United Insights (Spring 2017)
- Client: Credit Suisse
- Team Members: Lini Tan, Hsuan Huang, and Dongdong Yu
- Working for a financial and investment services holding company requires you to deal with lots of tasks every day. Shifting between email, Skype, and messengers can be tedious and inefficient. You need a better platform that integrates your tasks, collaborators, and tools. Our team focused on designing key use-cases around client view of this collaboration workspace.
Evaluation of Google Cloud Machine Learning Platform (Spring 2017)
- Client: Google
- Team members: Tony Fan, Ningxuan He, Anagha Todalbagi, Sri Tapasya Kothapally
- This student team evaluated the usability of the Google Machine Learning Platform by analyzing two data sets. First, the team looked at breast cancer data and built a model to predict metastasis of breast cancer. Next, they used Vision API to analyze dog breed image analytics.
UX for Search Engine Trustworthiness (Spring 2016)
- Client: Yahoo!
- Team members: Mobile - Kramer Canfield, Xiangyi Li, Chenyu Li; Desktop - Trinh Le, Jing Zhang, Yeon Soo Park
- With the rising popularity and use of smartphones, mobile search continues to grow and more kinds of search become context-aware. In order to explore the trustworthiness of mobile search results, the team conducted an exploratory research project for our client Yahoo! to see if they could reveal how users think about search and why they trust certain results over others. The team conducted an online survey and individual user interviews in which they asked participants to complete mobile search tasks and explain their thought process along the way. The collective findings revealed that users place more trust in popular websites and those they are familiar with than those that they have not visited before. They also observed a number of interaction difficulties relating to efficiency, display of information, and choice of application. From their observations, they developed four new feature designs to address these findings and help users have a better user experience in order to increase satisfaction and the perceived trustworthiness of search results.

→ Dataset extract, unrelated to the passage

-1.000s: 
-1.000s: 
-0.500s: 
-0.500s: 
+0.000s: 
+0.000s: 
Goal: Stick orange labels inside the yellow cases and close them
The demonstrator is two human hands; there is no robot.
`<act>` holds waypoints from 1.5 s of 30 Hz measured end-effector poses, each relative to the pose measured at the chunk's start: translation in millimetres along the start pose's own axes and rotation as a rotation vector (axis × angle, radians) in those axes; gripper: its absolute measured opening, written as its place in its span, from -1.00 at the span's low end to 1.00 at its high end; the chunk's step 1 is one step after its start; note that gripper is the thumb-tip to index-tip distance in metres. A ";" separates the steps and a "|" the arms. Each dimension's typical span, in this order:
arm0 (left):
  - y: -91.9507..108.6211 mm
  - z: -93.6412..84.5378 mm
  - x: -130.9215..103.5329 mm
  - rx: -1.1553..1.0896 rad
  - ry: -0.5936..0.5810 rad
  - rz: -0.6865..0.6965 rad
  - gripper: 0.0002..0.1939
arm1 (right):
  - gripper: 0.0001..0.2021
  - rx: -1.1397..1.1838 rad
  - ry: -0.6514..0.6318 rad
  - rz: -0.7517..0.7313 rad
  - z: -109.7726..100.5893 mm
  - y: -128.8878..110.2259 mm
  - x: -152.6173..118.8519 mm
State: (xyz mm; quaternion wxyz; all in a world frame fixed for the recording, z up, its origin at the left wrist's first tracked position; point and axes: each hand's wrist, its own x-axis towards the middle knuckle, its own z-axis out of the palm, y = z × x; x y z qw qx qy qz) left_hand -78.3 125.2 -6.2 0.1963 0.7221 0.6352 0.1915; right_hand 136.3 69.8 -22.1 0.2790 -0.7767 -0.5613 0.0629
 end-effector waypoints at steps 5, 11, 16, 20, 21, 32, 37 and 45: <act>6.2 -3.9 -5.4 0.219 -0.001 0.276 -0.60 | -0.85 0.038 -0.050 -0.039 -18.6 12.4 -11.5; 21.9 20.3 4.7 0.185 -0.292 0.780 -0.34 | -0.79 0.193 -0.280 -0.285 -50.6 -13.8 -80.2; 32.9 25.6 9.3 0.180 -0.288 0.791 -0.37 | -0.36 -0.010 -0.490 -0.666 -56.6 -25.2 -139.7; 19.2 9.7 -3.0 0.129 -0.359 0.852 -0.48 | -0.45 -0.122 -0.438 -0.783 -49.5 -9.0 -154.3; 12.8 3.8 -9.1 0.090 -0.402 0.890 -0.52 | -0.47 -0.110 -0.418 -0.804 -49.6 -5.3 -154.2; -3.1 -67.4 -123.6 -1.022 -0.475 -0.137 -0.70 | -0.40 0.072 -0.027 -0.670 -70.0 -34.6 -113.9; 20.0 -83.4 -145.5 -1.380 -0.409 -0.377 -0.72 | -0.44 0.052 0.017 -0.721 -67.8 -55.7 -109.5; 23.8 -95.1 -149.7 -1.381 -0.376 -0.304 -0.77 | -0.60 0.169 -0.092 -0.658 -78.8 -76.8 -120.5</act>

Intelligent Financial Assistant (Spring 2016)
- Client: S&P Capital and SNL
- Team Members: Ruchir Hajela, Jingchen Li, Yangwen Wan, Shibo Zang
- From team member Jingchen Li: "The team built a voice assistant for the company’s app and is currently building an Xcode prototype on speech-to-text. The next step is to test MS Project Oxford and Wit.ly’s NLP APIs and build an app using Cordova."